_Exercise directions_: Within the entries below, find every line that has the string "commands", then copy it.

_Records provided_:
::::

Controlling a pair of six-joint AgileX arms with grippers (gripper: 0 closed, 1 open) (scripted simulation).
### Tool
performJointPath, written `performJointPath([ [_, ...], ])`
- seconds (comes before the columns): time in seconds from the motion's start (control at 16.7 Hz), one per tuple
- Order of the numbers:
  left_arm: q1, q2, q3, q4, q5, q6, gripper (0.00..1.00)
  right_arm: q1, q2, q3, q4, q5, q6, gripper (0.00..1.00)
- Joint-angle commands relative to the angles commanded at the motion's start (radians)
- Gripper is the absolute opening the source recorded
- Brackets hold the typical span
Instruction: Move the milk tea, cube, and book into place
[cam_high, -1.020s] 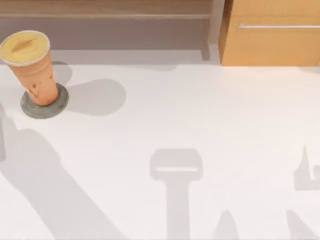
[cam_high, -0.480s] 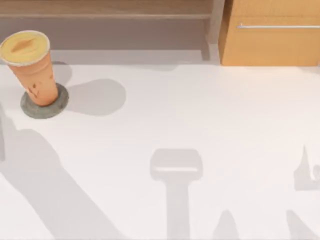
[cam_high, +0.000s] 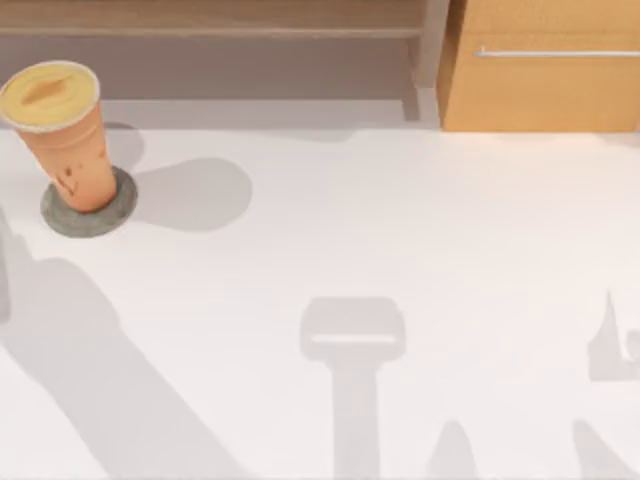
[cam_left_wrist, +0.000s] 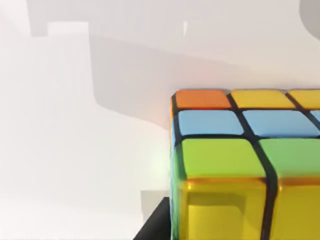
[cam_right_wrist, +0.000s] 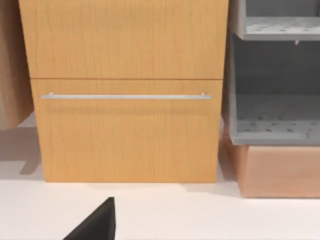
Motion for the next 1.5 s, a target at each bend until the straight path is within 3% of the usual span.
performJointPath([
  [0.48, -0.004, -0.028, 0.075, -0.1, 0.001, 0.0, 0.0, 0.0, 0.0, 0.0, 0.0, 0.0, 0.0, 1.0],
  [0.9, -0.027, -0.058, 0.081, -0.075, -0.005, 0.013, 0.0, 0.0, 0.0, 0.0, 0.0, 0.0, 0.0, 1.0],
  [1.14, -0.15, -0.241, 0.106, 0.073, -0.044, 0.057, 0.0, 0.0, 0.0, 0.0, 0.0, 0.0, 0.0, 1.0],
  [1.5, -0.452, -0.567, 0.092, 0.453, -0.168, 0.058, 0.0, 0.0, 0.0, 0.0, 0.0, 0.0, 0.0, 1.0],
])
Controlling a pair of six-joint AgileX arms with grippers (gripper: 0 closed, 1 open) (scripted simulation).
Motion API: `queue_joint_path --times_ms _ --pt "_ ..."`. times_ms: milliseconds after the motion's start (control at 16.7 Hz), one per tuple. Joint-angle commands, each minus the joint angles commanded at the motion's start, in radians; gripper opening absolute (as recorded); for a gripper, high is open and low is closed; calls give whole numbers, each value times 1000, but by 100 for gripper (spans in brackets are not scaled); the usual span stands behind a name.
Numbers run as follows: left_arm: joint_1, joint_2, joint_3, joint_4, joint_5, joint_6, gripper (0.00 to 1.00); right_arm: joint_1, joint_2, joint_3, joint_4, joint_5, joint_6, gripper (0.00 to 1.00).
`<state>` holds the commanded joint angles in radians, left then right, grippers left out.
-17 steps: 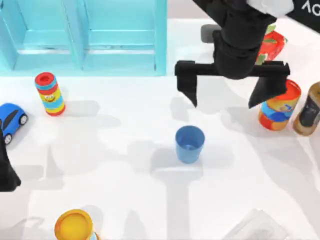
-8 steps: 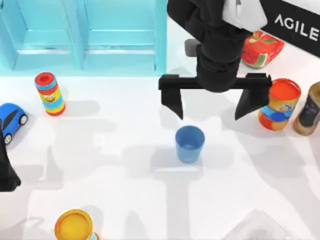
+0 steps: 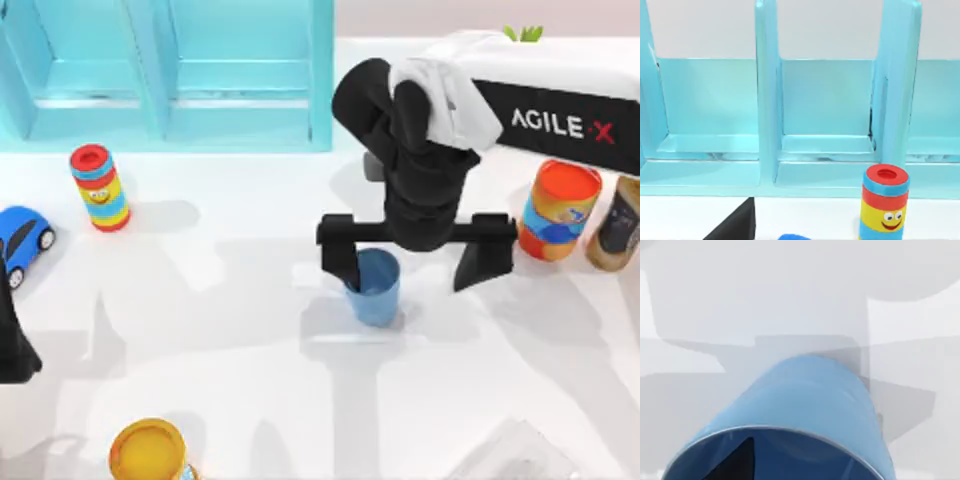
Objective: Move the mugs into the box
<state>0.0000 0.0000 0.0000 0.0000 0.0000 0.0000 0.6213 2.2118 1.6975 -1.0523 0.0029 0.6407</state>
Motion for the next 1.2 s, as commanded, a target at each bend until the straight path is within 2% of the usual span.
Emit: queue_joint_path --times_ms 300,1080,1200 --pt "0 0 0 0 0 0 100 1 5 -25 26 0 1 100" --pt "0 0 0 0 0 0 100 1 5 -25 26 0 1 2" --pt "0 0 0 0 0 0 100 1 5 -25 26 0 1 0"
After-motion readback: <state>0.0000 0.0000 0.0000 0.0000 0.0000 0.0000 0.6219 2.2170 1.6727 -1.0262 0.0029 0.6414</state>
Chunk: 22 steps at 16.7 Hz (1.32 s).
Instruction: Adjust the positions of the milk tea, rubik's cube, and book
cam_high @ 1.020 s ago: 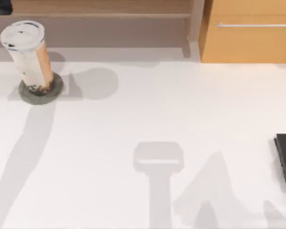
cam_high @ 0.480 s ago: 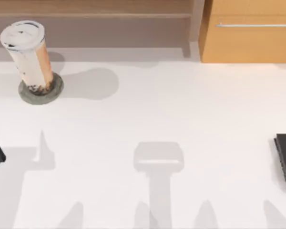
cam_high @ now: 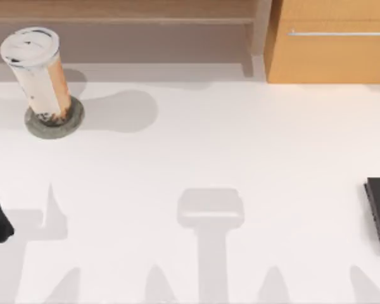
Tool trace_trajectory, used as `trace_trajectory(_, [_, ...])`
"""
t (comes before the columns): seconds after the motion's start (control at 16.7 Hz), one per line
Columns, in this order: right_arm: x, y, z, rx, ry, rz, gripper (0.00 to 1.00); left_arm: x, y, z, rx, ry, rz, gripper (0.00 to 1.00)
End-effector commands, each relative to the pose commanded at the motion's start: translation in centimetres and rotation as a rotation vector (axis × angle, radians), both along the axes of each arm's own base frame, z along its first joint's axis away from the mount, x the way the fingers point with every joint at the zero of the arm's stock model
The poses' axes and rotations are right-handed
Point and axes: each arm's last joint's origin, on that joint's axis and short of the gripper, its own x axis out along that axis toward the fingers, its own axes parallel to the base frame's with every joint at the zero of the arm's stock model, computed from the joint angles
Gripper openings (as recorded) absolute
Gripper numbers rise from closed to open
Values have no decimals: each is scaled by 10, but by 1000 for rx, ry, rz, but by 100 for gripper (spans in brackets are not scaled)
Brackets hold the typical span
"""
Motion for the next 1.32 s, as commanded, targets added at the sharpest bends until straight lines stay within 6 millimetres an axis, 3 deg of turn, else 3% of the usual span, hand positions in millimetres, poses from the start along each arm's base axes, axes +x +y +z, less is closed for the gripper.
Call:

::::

_Your response_:
- Joint-angle commands relative to the angles commanded at the motion's start (radians)
Motion API: `queue_joint_path --times_ms _ --pt "_ ..."`. times_ms: milliseconds after the motion's start (control at 16.7 Hz), one per tuple. Joint-angle commands, each minus the joint angles commanded at the motion's start, in radians; gripper opening absolute (as recorded); for a gripper, high is open and low is closed; calls give whole numbers, each value times 1000, but by 100 for gripper (spans in brackets are not scaled); the usual span stands behind a name.
End-effector commands, each relative to the pose commanded at the motion's start: translation in centimetres and rotation as a rotation vector (axis × angle, radians), both along the axes of each arm's own base frame, z along its first joint's axis away from the mount, x the way the fingers point with every joint at the zero of the arm's stock model

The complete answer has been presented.